Справочник Пользователя для AMD 250

Chapter 9

Optimizing with SIMD Instructions

215

Software Optimization Guide for AMD64 Processors

25112

Rev. 3.06

September 2005

9.12

Use XOR Operations to Negate Operands of SSE,
SSE2, and 3DNow!™ Instructions

Optimization

For AMD Athlon, AMD Athlon 64, and AMD Opteron processors, use instructions that perform
XOR operations (PXOR, XORPS, and XORPD) instead of multiplication instructions to change the
sign bit of operands of SSE , SSE2, and 3DNow! instructions.

Application

This optimization applies to:

•

32-bit software

•

64-bit software

Rationale

On the AMD Athlon 64 and AMD Opteron processors, using XOR-type instructions allows for more
parallelism, as these instructions can execute in either the FADD or FMUL pipe of the floating-point
unit.

Single Precision

For single-precision, you can use either 3DNow! or SSE SIMD XOR operations. The latency of
multiplying by –1.0 in 3DNow! is 4 cycles, while the latency of using the PXOR instruction is only
2 cycles. Similarly, the latency of the MULPS instruction is 5 cycles, while the latency of the XORPS
instruction is 3 cycles. The following code example illustrates how to toggle the sign bit of a number
using 3DNow! instructions:

signmask DQ 8000000080000000h

pxor mm0, [signmask] ; Toggle sign bits of both floats.

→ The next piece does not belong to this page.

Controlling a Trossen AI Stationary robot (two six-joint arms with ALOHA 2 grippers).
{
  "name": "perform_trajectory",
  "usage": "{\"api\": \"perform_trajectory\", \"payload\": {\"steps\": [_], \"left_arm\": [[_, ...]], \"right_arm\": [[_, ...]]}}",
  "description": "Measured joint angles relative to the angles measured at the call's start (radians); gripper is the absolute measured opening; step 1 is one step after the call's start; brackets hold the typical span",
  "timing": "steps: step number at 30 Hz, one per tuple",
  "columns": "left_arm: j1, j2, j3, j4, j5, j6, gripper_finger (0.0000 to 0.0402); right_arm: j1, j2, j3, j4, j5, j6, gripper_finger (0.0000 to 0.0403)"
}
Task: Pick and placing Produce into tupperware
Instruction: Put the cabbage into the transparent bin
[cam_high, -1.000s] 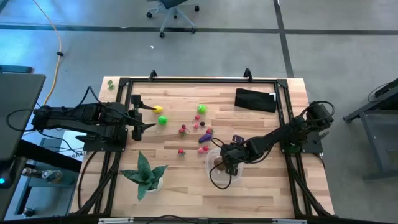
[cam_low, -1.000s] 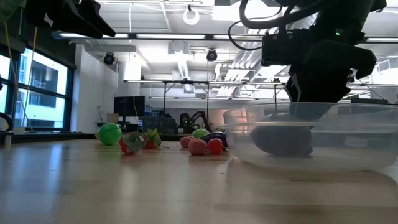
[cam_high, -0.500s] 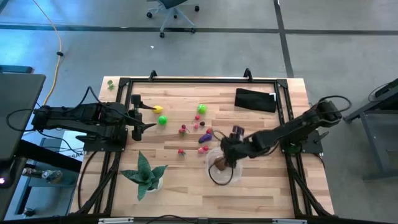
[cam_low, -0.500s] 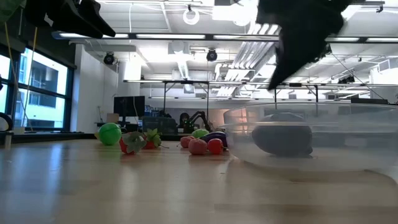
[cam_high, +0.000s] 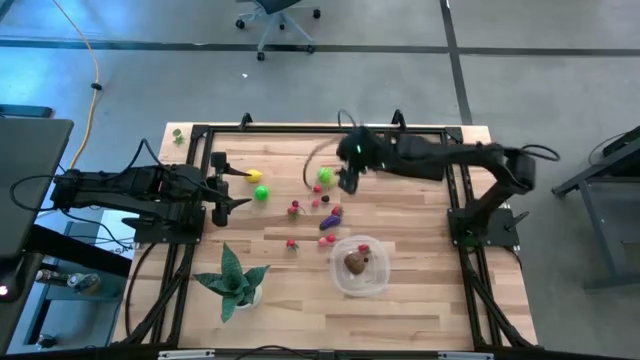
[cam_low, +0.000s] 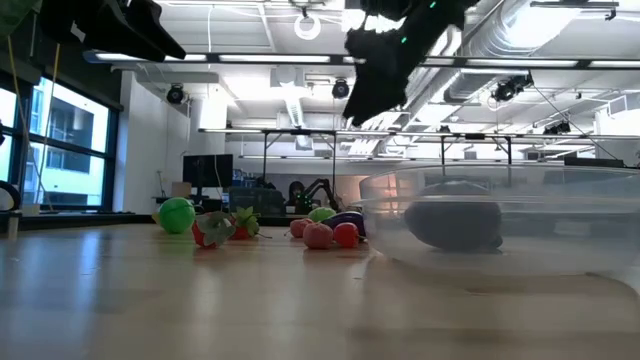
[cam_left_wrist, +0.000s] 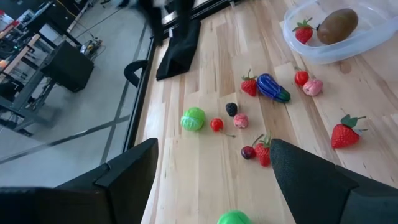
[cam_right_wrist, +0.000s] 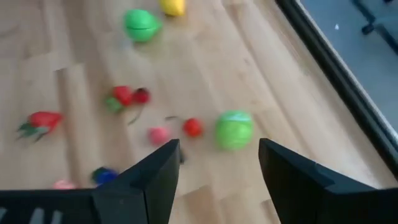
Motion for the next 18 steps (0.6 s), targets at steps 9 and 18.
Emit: {"api": "perform_trajectory", "payload": {"steps": [9,18], "left_arm": [[0.0,0.0,0.0,0.0,0.0,0.0,0.0299],[0.0,0.0,0.0,0.0,0.0,0.0,0.0299]], "right_arm": [[-0.1,0.317,0.308,-0.244,-0.099,-0.167,0.021],[-0.11,0.528,0.535,-0.414,-0.134,-0.275,0.021]]}}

This example does the same thing using SSE instructions:

signmask DQ 8000000080000000h,8000000080000000h

xorps xmm0, [signmask] ; Toggle sign bits of all four floats.

Double Precision

To perform double-precision arithmetic, you can use the XORPD instruction—similar to the single-
precision example—to flip the sign of packed double-precision floating-point operands. The XORPD
instruction takes 3 cycles to execute, whereas the MULPD instruction requires 5 cycles.

signmask DQ 8000000000000000h,8000000000000000h

xorpd xmm0, [signmask] ; Toggle sign bit of both doubles.